KOTA MALANG – malangpagi.com
Berbeda dari biasanya, Festival Topeng yang digelar oleh Dinas Kebudayaan dan pariwisata Propinsi Jawa Timur di Taman Krida Budaya Jawa Timur, Kota Malang pada 25-27 Maret 2021, dikemas secara sederhana.
Festival kali ini diselenggarakan dalam bentuk seminar dan pementasan seni tari dengan membatasi jumlah peserta dan pengunjung. Hal ini dilakukan mengingat acara digelar masih dalam suasana pandemi Covid-19.
Saat membuka acara tersebut, Kepala DInas Kebudayaan dan Pariwisata Provinsi Jawa Timur, Sinarto, S.Kar MM menginginkan kesenian topeng mampu menginspirasi terciptanya ekonomi kreatif dan kegiatan wisata berbasis budaya.
“Budaya topeng, khususnya di Malang raya, harus bisa menjadi maskot dan ikon wisata dari semua sajian wisata,” ucapnya.
Acara dilanjutkan dengan seminar yang dimoderatori Dr. Wida Rahayunintyas, M.Pd dari Program Studi Pendidikan Seni Tari Dan Musik (PTSM) Universitas Negeri Malang (UM), dengan menghadirkan tiga narasumber, yaitu Dr. Sumaryono, MA, Dr. Robby Hidayat, M.Sn dan Isa Wahyudi, M.Psi.
Seminar di hari pertama tersebut dihadiri 50 peserta, yang terdiri dari para pelaku kesenian topeng dari berbagai daerah yang menjadi basis topeng. Seperti Malang Raya, Sampang, Sumenep, Jombang, Kediri, Situbondo, dan Bondowoso. Selain itu, hadir pula duta budaya dan duta pariwisata serta perwakilan mahasiwa Sekolah Tinggi Kesenian Wilwatikta (STKW) Surabaya.
Sumaryono yang merupakan dosen Jurusan Tari Institut Seni Indonesia (ISI) Yogyakarta menekankan pentingnya pendekatan media digital dalam kesenian topeng.
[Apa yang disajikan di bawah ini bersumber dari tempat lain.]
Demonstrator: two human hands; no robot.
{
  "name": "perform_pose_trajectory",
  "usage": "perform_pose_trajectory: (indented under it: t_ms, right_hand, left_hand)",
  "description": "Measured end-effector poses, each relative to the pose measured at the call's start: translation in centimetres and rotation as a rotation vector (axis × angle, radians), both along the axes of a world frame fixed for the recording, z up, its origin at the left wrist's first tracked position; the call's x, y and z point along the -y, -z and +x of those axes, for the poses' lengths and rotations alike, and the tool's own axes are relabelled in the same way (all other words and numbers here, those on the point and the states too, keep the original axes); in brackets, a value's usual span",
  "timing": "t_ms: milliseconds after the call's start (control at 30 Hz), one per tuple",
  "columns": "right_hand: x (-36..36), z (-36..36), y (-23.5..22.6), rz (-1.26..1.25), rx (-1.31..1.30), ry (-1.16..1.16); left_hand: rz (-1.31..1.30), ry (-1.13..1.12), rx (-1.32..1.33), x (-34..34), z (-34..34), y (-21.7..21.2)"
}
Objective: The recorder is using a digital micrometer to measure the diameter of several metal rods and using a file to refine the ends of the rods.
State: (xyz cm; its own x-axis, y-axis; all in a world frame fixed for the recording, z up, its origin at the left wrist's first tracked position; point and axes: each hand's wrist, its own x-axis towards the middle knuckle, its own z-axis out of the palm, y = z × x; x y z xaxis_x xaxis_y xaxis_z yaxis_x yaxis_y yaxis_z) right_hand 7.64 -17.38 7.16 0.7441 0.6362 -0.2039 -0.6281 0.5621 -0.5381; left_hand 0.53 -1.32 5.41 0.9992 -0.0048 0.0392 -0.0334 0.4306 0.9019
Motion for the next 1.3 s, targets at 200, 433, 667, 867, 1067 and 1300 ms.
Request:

Menurutnya, cara ini penting dilakukan dalam rangka meningkatkan promosi serta sebagai materi ajar bagi para pecinta topeng, khususnya kepada anak-anak muda.
“Pegiat topeng jangan sampai gaptek dan perlu mengelaborasi topengnya dengan media digital,” tutur Sumaryono, seraya menampilkan contoh penampilan topeng secara virtual menggunakan media sosial.
Sementara itu dosen Prodi PTSM UM, Robby Hidayat menjabarkan tata kelola seni pertunjukan, melalui fenomena perilaku sosial seniman yang memfungsikan wayang topeng sebagai komoditas jasa.
“Ada kecenderungan para pengusaha jasa hiburan wayang topeng di Malang mengelola kesenian ini dengan sistem waris atau bisinis keluarga. Hal ini tentunya sangat berbeda dengan pengelolaan di daerah wisata lainnya, seperti di Bali atau Yogyakarta. Ada yang dikelola oleh yayasan, event organizer, atau pengelola khusus. Ini belum terjadi di Malang,” papar Robby.
Di kesempatan yang sama, Isa Wahyudi, yang lebih akrab disapa Ki Demang menggarisbawahi, bahwa melalui topeng sesungguhnya dapat dikembangkan ekonomi kreatif berbasis wisata budaya.
“Wisata budaya Tari Topeng Malangan misalnya, termasuk dalam revitalisasi dan konservasi sejarah dan budaya, yang dapat menjadi salah satu obyek andalan dalam mengembangkan pariwisata Malang,” tutur budayawan Kampung Budaya Polowijen itu.
“Topeng sebagai wisata budaya dapat pula ditampilkan dalam beragam event komunitas, kampung wisata, kegiatan pemerintahan, maupun acara perusahaan. Selain itu, kesenian topeng juga bisa menjadi pertunjukan di kafe, restoran, dan hotel. Topeng sebagai wisata budaya semestinya dapat rutin dipentaskan sebagai sajian hiburan bagi wisatawan,” imbuhnya.
Festival Topeng yang digelar di Kota Malang ini sebenarnya merupakan sebuah rintisan, untuk merancang event-event festival topeng berikutnya yang lebih besar.
Di hari kedua, acara dimeriahkan pergelaran dari Sanggar Dapur Probo Wengker Kabupaten Probolinggo, Sanggar Sinar Sumengkar Kabupaten Sumenep, PPST SMP Negeri 4 Kota Malang, Padepokan Seni Topeng Asmoro Bangun Kabupaten Malang dan Sanggar Malang Dance.